• Information given
—————

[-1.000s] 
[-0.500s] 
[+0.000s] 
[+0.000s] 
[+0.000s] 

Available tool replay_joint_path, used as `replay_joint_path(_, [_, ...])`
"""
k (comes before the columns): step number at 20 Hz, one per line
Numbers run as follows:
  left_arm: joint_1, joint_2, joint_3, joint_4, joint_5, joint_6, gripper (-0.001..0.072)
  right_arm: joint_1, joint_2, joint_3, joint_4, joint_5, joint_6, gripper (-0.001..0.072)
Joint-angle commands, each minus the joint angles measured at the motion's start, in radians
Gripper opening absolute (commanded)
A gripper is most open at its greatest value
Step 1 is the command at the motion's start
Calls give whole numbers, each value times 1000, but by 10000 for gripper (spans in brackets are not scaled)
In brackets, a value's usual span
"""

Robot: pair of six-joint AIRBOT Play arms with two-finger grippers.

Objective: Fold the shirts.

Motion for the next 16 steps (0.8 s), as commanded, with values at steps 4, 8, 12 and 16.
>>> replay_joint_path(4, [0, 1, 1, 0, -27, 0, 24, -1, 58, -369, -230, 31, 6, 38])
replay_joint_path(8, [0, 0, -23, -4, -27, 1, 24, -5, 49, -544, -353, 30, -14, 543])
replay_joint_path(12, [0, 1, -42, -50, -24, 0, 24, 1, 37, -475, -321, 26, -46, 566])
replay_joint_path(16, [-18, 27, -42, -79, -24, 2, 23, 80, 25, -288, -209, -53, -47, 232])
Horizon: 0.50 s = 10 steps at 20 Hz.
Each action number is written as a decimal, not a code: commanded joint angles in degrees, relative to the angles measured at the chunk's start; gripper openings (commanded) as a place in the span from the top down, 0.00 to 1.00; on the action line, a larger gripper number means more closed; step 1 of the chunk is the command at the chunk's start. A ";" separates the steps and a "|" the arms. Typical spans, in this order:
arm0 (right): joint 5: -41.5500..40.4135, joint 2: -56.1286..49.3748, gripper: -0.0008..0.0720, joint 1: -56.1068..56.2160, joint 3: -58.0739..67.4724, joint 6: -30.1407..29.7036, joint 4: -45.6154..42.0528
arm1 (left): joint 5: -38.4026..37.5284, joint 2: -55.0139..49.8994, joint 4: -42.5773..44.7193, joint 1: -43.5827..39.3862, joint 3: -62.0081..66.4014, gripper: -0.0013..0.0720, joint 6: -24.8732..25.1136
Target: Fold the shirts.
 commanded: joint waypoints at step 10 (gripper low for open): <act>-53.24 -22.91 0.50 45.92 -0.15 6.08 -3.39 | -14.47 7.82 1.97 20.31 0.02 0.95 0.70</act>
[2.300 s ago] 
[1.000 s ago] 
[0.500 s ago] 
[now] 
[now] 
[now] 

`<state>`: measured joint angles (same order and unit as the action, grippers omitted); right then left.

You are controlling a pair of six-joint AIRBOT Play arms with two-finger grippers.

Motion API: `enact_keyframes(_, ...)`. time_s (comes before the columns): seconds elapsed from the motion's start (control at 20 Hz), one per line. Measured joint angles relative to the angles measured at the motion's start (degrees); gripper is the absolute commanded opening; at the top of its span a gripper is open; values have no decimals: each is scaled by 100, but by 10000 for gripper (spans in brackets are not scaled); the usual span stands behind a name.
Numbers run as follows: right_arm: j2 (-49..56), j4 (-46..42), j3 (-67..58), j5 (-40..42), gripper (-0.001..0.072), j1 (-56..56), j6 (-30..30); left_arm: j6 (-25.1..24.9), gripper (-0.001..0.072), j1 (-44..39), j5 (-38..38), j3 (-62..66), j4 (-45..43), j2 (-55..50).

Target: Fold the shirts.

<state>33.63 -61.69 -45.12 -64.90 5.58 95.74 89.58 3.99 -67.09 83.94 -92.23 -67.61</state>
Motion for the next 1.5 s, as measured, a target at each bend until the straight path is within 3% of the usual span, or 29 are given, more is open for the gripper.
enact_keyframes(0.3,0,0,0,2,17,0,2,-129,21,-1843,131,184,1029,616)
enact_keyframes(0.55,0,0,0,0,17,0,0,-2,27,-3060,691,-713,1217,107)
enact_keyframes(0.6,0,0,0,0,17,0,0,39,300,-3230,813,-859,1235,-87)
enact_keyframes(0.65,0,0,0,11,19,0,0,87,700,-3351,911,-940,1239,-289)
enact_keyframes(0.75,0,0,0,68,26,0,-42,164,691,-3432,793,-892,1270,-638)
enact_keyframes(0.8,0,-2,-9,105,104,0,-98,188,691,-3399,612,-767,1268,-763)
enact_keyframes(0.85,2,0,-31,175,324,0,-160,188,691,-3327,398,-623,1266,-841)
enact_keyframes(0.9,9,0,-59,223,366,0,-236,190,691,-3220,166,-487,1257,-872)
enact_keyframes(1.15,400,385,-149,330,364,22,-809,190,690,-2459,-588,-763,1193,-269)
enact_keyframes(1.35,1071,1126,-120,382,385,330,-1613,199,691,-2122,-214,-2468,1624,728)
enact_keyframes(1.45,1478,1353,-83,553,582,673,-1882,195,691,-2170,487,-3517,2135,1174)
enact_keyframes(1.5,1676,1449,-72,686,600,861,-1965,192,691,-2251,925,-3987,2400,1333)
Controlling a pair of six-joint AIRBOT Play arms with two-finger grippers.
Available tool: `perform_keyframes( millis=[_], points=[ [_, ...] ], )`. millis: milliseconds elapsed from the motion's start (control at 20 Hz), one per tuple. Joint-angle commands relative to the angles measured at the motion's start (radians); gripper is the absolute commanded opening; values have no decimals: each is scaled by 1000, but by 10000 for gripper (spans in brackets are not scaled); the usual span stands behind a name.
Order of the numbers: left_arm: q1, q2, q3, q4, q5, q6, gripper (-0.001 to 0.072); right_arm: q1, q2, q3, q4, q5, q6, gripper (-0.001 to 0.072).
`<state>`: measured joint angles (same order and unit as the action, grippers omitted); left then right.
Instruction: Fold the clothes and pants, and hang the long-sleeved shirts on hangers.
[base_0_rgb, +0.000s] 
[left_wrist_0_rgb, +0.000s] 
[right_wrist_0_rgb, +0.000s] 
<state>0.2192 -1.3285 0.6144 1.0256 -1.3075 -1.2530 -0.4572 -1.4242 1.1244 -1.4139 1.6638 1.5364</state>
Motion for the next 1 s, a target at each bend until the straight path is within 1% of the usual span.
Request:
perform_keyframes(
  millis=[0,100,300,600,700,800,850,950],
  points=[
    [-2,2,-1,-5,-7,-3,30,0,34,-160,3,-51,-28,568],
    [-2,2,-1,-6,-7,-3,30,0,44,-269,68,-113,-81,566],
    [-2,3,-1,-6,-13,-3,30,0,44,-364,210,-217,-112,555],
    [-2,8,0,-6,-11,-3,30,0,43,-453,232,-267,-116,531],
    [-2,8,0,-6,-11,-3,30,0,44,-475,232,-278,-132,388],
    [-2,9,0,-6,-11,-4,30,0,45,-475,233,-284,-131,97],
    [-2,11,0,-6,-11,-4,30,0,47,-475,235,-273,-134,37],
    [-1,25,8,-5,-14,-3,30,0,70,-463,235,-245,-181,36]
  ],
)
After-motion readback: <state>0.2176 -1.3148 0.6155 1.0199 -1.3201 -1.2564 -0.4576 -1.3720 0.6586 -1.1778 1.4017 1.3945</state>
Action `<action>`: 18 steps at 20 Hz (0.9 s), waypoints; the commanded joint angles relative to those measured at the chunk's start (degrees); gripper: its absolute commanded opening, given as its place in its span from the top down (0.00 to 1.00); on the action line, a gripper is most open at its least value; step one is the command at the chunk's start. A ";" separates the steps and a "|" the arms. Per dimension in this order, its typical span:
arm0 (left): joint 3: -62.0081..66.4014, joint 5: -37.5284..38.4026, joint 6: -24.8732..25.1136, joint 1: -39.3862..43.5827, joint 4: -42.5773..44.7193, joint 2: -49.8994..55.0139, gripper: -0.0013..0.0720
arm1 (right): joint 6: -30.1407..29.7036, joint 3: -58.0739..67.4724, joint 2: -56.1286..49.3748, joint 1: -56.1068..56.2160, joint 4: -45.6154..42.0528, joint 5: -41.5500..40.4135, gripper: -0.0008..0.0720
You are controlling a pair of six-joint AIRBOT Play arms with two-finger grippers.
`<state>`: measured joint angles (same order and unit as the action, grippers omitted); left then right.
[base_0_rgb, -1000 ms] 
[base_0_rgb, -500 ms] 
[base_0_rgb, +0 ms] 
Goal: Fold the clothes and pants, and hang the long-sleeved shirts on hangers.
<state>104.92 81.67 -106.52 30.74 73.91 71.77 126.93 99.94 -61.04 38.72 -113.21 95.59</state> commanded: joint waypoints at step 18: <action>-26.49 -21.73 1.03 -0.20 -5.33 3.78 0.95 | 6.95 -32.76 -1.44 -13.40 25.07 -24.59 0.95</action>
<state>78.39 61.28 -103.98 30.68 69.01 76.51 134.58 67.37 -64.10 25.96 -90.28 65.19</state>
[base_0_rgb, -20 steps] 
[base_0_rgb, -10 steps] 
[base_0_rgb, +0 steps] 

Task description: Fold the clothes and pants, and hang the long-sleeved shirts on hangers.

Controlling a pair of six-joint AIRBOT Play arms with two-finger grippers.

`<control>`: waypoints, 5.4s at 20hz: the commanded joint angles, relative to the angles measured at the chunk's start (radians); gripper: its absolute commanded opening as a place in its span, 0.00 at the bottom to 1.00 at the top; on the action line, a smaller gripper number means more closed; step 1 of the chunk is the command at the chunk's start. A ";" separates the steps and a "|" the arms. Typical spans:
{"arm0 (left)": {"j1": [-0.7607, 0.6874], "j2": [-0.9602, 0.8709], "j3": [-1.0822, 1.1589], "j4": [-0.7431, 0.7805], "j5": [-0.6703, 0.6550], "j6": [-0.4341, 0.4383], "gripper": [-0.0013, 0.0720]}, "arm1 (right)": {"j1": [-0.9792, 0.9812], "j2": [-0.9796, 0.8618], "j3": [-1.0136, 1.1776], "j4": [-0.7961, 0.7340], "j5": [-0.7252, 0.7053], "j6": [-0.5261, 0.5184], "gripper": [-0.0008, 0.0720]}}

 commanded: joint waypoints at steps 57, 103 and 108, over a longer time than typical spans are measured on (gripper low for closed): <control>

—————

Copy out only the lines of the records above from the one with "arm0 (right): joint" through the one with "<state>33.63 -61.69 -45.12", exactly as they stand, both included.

• Output for this task
arm0 (right): joint 5: -41.5500..40.4135, joint 2: -56.1286..49.3748, gripper: -0.0008..0.0720, joint 1: -56.1068..56.2160, joint 3: -58.0739..67.4724, joint 6: -30.1407..29.7036, joint 4: -45.6154..42.0528
arm1 (left): joint 5: -38.4026..37.5284, joint 2: -55.0139..49.8994, joint 4: -42.5773..44.7193, joint 1: -43.5827..39.3862, joint 3: -62.0081..66.4014, gripper: -0.0013..0.0720, joint 6: -24.8732..25.1136
Target: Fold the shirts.
 commanded: joint waypoints at step 10 (gripper low for open): <act>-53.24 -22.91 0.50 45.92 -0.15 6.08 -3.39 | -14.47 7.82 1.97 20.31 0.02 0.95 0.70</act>
[2.300 s ago] 
[1.000 s ago] 
[0.500 s ago] 
[now] 
[now] 
[now] 

`<state>`: measured joint angles (same order and unit as the action, grippers omitted); right then left.

You are controlling a pair of six-joint AIRBOT Play arms with two-finger grippers.

Motion API: `enact_keyframes(_, ...)`. time_s (comes before the columns): seconds elapsed from the motion's start (control at 20 Hz), one per line. Measured joint angles relative to the angles measured at the motion's start (degrees); gripper is the absolute commanded opening; at the top of its span a gripper is open; values have no decimals: each is scaled by 100, but by 10000 for gripper (spans in brackets are not scaled); the usual span stands behind a name.
Numbers run as follows: right_arm: j2 (-49..56), j4 (-46..42), j3 (-67..58), j5 (-40..42), gripper (-0.001..0.072), j1 (-56..56), j6 (-30..30); left_arm: j6 (-25.1..24.9), gripper (-0.001..0.072), j1 (-44..39), j5 (-38..38), j3 (-62..66), j4 (-45..43), j2 (-55..50).

Target: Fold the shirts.

<state>33.63 -61.69 -45.12 -64.90 5.58 95.74 89.58 3.99 -67.09 83.94 -92.23 -67.61</state>

No further work remains on this exercise.